## [Task instructions]
Could you print the full listing below, keeping each line identical?

Data excerpt Block Start

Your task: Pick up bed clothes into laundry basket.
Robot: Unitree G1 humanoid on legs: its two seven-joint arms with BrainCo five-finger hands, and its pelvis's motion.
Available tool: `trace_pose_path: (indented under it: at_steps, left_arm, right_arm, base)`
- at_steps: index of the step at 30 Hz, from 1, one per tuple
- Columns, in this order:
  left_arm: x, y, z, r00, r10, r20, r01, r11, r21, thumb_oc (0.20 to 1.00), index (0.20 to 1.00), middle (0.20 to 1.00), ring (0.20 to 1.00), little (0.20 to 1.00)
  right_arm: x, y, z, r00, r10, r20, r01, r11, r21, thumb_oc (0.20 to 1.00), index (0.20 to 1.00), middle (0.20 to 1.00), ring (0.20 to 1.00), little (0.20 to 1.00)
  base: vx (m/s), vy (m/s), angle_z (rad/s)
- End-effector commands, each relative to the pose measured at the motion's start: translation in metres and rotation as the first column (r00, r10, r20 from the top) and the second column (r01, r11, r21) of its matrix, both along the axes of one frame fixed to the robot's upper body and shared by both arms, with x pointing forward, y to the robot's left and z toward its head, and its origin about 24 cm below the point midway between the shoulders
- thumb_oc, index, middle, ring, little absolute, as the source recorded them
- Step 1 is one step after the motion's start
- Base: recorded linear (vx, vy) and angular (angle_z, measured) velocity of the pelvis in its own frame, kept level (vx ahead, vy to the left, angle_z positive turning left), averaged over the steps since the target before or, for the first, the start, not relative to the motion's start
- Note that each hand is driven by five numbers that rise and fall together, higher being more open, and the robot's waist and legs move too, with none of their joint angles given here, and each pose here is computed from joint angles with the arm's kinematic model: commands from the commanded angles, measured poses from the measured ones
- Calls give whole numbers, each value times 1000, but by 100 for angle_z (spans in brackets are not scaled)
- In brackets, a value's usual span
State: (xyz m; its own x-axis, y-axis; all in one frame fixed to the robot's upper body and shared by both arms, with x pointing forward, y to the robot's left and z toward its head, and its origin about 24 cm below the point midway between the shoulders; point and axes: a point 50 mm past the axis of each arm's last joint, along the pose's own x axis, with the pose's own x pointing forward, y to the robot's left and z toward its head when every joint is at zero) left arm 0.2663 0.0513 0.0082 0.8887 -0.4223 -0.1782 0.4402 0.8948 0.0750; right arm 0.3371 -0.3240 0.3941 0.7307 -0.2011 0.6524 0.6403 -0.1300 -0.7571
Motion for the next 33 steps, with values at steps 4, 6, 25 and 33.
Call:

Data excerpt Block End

## [Finished exercise]
Your task: Pick up bed clothes into laundry basket.
Robot: Unitree G1 humanoid on legs: its two seven-joint arms with BrainCo five-finger hands, and its pelvis's motion.
Available tool: `trace_pose_path: (indented under it: at_steps, left_arm, right_arm, base)`
- at_steps: index of the step at 30 Hz, from 1, one per tuple
- Columns, in this order:
  left_arm: x, y, z, r00, r10, r20, r01, r11, r21, thumb_oc (0.20 to 1.00), index (0.20 to 1.00), middle (0.20 to 1.00), ring (0.20 to 1.00), little (0.20 to 1.00)
  right_arm: x, y, z, r00, r10, r20, r01, r11, r21, thumb_oc (0.20 to 1.00), index (0.20 to 1.00), middle (0.20 to 1.00), ring (0.20 to 1.00), little (0.20 to 1.00)
  base: vx (m/s), vy (m/s), angle_z (rad/s)
- End-effector commands, each relative to the pose measured at the motion's start: translation in metres and rotation as the first column (r00, r10, r20 from the top) and the second column (r01, r11, r21) of its matrix, both along the axes of one frame fixed to the robot's upper body and shared by both arms, with x pointing forward, y to the robot's left and z toward its head, and its origin about 24 cm below the point midway between the shoulders
- thumb_oc, index, middle, ring, little absolute, as the source recorded them
- Step 1 is one step after the motion's start
- Base: recorded linear (vx, vy) and angular (angle_z, measured) velocity of the pelvis in its own frame, kept level (vx ahead, vy to the left, angle_z positive turning left), averaged over the steps since the target before or, for the first, the start, not relative to the motion's start
- Note that each hand is driven by five numbers that rise and fall together, higher being more open, and the robot's waist and legs move too, with none of their joint angles given here, and each pose here is computed from joint angles with the arm's kinematic model: commands from the commanded angles, measured poses from the measured ones
- Calls give whole numbers, each value times 1000, but by 100 for angle_z (spans in brackets are not scaled)
- In brackets, a value's usual span
State: (xyz m; its own x-axis, y-axis; all in one frame fixed to the robot's upper body and shared by both arms, with x pointing forward, y to the robot's left and z toward its head, and its origin about 24 cm below the point midway between the shoulders; point and axes: a point 50 mm past the axis of each arm's last joint, along the pose's own x axis, with the pose's own x pointing forward, y to the robot's left and z toward its head when every joint is at zero) left arm 0.2663 0.0513 0.0082 0.8887 -0.4223 -0.1782 0.4402 0.8948 0.0750; right arm 0.3371 -0.3240 0.3941 0.7307 -0.2011 0.6524 0.6403 -0.1300 -0.7571
Motion for the next 33 steps, with values at steps 4, 6, 25 and 33.
Call:

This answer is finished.